» **Your goal**: Your task is to reproduce the entries below word for word.

BEGIN Stored data

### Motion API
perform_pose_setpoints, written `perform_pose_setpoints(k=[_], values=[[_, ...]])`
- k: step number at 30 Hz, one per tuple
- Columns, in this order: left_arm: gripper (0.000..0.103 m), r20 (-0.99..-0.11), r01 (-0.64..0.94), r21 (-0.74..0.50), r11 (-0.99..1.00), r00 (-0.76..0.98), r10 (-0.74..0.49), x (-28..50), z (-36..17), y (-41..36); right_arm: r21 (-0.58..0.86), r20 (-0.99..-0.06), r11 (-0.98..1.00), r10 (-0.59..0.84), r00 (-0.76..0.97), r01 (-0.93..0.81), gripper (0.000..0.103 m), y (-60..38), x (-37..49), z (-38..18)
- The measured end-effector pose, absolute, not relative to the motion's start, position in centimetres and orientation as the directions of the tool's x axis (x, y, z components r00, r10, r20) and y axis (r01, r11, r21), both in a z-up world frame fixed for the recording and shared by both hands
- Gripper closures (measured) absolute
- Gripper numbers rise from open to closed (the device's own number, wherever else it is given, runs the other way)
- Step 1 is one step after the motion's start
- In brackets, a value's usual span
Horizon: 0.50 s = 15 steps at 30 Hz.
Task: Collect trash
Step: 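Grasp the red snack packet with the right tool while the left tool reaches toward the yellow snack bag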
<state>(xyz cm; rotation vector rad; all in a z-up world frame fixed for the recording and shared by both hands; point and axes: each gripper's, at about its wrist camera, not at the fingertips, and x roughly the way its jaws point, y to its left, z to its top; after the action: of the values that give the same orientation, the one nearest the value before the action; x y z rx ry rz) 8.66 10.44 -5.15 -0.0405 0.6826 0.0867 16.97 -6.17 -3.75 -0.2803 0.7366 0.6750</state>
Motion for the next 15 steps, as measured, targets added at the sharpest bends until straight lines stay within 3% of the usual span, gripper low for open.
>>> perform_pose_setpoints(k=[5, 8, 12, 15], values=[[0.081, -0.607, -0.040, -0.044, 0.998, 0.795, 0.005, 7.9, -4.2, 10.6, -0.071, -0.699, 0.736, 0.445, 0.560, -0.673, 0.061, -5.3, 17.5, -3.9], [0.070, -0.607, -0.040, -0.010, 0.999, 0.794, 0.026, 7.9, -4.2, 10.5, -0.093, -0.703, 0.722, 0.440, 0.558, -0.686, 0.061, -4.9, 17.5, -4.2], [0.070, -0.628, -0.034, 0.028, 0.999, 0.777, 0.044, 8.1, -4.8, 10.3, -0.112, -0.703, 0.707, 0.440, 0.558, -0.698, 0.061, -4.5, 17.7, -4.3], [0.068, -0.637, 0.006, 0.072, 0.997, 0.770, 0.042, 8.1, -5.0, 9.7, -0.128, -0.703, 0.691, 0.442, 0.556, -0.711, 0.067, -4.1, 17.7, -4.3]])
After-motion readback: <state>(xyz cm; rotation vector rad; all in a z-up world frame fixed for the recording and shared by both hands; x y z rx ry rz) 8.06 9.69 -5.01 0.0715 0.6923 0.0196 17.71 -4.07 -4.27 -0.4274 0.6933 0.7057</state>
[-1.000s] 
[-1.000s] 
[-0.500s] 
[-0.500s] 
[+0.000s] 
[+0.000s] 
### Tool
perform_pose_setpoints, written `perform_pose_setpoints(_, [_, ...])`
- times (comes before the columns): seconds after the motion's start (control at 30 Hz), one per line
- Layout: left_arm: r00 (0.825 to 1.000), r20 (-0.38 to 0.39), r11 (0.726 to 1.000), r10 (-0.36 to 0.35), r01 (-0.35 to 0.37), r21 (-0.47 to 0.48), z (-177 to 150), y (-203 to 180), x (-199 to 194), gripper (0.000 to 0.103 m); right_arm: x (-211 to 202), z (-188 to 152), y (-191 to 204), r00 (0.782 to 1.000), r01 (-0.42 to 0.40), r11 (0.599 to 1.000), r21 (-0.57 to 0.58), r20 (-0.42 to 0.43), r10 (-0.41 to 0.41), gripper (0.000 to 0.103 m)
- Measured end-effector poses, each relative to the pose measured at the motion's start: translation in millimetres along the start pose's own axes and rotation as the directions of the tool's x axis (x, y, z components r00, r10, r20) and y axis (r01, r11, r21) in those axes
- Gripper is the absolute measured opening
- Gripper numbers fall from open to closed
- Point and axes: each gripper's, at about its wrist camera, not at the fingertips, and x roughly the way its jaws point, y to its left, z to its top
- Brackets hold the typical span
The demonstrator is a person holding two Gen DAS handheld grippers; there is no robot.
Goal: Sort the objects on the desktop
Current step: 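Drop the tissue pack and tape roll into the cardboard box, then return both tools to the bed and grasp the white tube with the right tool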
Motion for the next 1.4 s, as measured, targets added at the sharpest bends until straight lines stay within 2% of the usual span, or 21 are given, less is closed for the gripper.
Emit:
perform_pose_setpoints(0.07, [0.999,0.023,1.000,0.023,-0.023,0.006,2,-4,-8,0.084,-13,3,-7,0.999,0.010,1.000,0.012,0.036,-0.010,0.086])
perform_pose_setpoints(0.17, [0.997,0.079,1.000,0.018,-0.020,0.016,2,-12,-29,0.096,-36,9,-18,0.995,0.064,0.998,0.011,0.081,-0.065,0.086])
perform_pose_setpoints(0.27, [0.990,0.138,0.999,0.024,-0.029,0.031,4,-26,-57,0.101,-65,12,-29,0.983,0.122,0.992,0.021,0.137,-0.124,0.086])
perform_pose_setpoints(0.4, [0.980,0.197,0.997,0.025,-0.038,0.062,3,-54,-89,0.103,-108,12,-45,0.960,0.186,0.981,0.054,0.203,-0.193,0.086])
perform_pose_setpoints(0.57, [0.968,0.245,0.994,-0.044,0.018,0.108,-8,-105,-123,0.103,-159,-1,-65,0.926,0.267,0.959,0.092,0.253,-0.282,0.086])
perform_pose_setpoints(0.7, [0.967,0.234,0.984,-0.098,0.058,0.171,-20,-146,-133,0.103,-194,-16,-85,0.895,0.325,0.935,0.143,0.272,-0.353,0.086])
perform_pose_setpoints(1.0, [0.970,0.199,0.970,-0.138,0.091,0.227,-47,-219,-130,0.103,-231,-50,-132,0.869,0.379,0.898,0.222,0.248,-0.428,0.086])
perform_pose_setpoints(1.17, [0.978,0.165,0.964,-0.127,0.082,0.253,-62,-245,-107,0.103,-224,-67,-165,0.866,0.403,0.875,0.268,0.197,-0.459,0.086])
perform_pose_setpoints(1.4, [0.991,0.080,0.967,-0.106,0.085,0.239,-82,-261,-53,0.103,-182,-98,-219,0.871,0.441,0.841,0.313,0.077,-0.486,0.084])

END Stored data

» **Exercise solution**:
### Motion API
perform_pose_setpoints, written `perform_pose_setpoints(k=[_], values=[[_, ...]])`
- k: step number at 30 Hz, one per tuple
- Columns, in this order: left_arm: gripper (0.000..0.103 m), r20 (-0.99..-0.11), r01 (-0.64..0.94), r21 (-0.74..0.50), r11 (-0.99..1.00), r00 (-0.76..0.98), r10 (-0.74..0.49), x (-28..50), z (-36..17), y (-41..36); right_arm: r21 (-0.58..0.86), r20 (-0.99..-0.06), r11 (-0.98..1.00), r10 (-0.59..0.84), r00 (-0.76..0.97), r01 (-0.93..0.81), gripper (0.000..0.103 m), y (-60..38), x (-37..49), z (-38..18)
- The measured end-effector pose, absolute, not relative to the motion's start, position in centimetres and orientation as the directions of the tool's x axis (x, y, z components r00, r10, r20) and y axis (r01, r11, r21), both in a z-up world frame fixed for the recording and shared by both hands
- Gripper closures (measured) absolute
- Gripper numbers rise from open to closed (the device's own number, wherever else it is given, runs the other way)
- Step 1 is one step after the motion's start
- In brackets, a value's usual span
Horizon: 0.50 s = 15 steps at 30 Hz.
Task: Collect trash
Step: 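Grasp the red snack packet with the right tool while the left tool reaches toward the yellow snack bag
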<state>(xyz cm; rotation vector rad; all in a z-up world frame fixed for the recording and shared by both hands; point and axes: each gripper's, at about its wrist camera, not at the fingertips, and x roughly the way its jaws point, y to its left, z to its top; after the action: of the values that give the same orientation, the one nearest the value before the action; x y z rx ry rz) 8.66 10.44 -5.15 -0.0405 0.6826 0.0867 16.97 -6.17 -3.75 -0.2803 0.7366 0.6750</state>
Motion for the next 15 steps, as measured, targets added at the sharpest bends until straight lines stay within 3% of the usual span, gripper low for open.
>>> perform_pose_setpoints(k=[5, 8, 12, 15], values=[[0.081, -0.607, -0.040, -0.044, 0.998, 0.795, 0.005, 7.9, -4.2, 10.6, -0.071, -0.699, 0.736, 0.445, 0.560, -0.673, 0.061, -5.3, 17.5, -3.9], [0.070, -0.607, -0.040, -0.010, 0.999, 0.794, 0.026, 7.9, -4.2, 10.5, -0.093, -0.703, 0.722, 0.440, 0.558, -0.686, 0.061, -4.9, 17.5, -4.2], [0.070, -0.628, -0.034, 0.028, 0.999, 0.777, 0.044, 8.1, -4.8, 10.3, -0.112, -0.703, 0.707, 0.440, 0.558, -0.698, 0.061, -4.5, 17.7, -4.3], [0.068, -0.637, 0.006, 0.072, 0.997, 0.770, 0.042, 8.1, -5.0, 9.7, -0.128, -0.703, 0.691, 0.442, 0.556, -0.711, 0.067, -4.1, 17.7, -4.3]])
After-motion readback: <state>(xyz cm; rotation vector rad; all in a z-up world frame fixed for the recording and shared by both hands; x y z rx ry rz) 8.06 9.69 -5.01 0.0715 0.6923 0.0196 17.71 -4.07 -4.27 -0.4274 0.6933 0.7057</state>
[-1.000s] 
[-1.000s] 
[-0.500s] 
[-0.500s] 
[+0.000s] 
[+0.000s] 
### Tool
perform_pose_setpoints, written `perform_pose_setpoints(_, [_, ...])`
- times (comes before the columns): seconds after the motion's start (control at 30 Hz), one per line
- Layout: left_arm: r00 (0.825 to 1.000), r20 (-0.38 to 0.39), r11 (0.726 to 1.000), r10 (-0.36 to 0.35), r01 (-0.35 to 0.37), r21 (-0.47 to 0.48), z (-177 to 150), y (-203 to 180), x (-199 to 194), gripper (0.000 to 0.103 m); right_arm: x (-211 to 202), z (-188 to 152), y (-191 to 204), r00 (0.782 to 1.000), r01 (-0.42 to 0.40), r11 (0.599 to 1.000), r21 (-0.57 to 0.58), r20 (-0.42 to 0.43), r10 (-0.41 to 0.41), gripper (0.000 to 0.103 m)
- Measured end-effector poses, each relative to the pose measured at the motion's start: translation in millimetres along the start pose's own axes and rotation as the directions of the tool's x axis (x, y, z components r00, r10, r20) and y axis (r01, r11, r21) in those axes
- Gripper is the absolute measured opening
- Gripper numbers fall from open to closed
- Point and axes: each gripper's, at about its wrist camera, not at the fingertips, and x roughly the way its jaws point, y to its left, z to its top
- Brackets hold the typical span
The demonstrator is a person holding two Gen DAS handheld grippers; there is no robot.
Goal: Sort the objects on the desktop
Current step: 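Drop the tissue pack and tape roll into the cardboard box, then return both tools to the bed and grasp the white tube with the right tool
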Motion for the next 1.4 s, as measured, targets added at the sharpest bends until straight lines stay within 2% of the usual span, or 21 are given, less is closed for the gripper.
Emit:
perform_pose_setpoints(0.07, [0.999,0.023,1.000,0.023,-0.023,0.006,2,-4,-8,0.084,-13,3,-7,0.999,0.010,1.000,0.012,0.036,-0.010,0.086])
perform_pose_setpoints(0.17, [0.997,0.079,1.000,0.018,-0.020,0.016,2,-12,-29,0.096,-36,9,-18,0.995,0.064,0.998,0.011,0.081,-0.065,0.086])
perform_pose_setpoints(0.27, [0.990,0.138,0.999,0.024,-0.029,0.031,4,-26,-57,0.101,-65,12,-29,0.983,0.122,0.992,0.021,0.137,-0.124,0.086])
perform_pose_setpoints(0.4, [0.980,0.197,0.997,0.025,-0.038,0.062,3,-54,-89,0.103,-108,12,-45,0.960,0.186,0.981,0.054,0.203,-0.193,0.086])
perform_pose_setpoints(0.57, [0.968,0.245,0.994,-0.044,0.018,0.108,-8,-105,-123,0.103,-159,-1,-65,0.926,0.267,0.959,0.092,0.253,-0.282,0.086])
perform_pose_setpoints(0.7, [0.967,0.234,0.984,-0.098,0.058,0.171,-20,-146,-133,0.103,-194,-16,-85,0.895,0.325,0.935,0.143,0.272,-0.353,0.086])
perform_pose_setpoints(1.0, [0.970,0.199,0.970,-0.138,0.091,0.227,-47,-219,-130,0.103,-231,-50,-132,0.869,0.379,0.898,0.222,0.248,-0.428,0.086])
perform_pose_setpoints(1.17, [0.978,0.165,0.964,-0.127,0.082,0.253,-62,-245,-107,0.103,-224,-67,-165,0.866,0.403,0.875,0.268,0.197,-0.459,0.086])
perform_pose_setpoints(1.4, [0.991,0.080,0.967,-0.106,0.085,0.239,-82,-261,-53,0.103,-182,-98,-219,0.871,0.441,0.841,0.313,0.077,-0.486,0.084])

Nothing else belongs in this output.